TASK DESCRIPTION: From the material below, work out how many lines contain "where" and answer with the number only.
* * * *
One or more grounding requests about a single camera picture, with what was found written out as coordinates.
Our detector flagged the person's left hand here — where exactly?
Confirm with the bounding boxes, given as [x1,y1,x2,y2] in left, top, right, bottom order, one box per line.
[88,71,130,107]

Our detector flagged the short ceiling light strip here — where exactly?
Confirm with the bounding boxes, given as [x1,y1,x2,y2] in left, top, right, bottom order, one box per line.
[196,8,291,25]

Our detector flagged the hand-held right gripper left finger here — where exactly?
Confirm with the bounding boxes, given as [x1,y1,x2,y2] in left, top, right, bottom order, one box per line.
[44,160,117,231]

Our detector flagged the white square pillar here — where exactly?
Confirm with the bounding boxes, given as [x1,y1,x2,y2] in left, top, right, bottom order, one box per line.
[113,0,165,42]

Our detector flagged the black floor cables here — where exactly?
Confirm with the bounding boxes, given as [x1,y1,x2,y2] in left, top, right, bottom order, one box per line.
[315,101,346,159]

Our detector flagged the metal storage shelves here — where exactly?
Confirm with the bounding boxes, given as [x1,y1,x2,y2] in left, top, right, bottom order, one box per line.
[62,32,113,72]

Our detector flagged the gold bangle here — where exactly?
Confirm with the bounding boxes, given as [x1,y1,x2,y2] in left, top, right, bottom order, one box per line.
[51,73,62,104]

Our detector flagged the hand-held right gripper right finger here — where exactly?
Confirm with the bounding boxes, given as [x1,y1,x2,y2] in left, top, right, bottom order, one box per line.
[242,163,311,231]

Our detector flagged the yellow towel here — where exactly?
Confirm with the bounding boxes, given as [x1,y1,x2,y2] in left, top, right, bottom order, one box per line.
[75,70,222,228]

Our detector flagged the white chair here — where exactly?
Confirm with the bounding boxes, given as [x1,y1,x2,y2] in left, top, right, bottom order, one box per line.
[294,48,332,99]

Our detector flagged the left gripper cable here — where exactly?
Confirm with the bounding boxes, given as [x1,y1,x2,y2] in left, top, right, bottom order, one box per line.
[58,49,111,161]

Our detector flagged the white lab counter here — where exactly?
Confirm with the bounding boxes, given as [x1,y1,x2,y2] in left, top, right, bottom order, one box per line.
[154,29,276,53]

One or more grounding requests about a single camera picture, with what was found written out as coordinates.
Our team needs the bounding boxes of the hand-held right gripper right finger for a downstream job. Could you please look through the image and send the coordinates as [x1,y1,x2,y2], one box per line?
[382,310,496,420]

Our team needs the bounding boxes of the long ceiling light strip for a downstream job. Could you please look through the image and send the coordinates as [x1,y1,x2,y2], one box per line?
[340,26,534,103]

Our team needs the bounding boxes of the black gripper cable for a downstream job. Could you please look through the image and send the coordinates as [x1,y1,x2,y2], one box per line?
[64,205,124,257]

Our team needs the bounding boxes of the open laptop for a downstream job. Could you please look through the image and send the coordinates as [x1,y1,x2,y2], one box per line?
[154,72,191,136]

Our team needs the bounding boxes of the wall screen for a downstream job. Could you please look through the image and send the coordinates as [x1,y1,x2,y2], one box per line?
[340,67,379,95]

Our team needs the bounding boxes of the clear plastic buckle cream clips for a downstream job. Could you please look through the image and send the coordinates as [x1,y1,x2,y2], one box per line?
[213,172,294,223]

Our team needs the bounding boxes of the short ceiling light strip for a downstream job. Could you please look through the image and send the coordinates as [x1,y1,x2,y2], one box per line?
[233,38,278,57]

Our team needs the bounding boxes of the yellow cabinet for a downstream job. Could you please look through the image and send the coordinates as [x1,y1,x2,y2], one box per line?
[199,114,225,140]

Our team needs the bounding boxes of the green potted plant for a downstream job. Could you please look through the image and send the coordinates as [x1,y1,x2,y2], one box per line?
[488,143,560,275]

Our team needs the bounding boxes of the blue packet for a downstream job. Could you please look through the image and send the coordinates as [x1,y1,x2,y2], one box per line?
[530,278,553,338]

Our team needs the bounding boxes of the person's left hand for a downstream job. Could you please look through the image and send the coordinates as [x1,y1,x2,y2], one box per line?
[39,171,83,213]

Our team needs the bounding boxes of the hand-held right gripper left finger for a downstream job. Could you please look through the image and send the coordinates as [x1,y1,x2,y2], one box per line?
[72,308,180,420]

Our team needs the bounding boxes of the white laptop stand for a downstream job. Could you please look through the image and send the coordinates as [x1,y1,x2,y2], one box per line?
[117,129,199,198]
* * * *
ANSWER SECTION: 12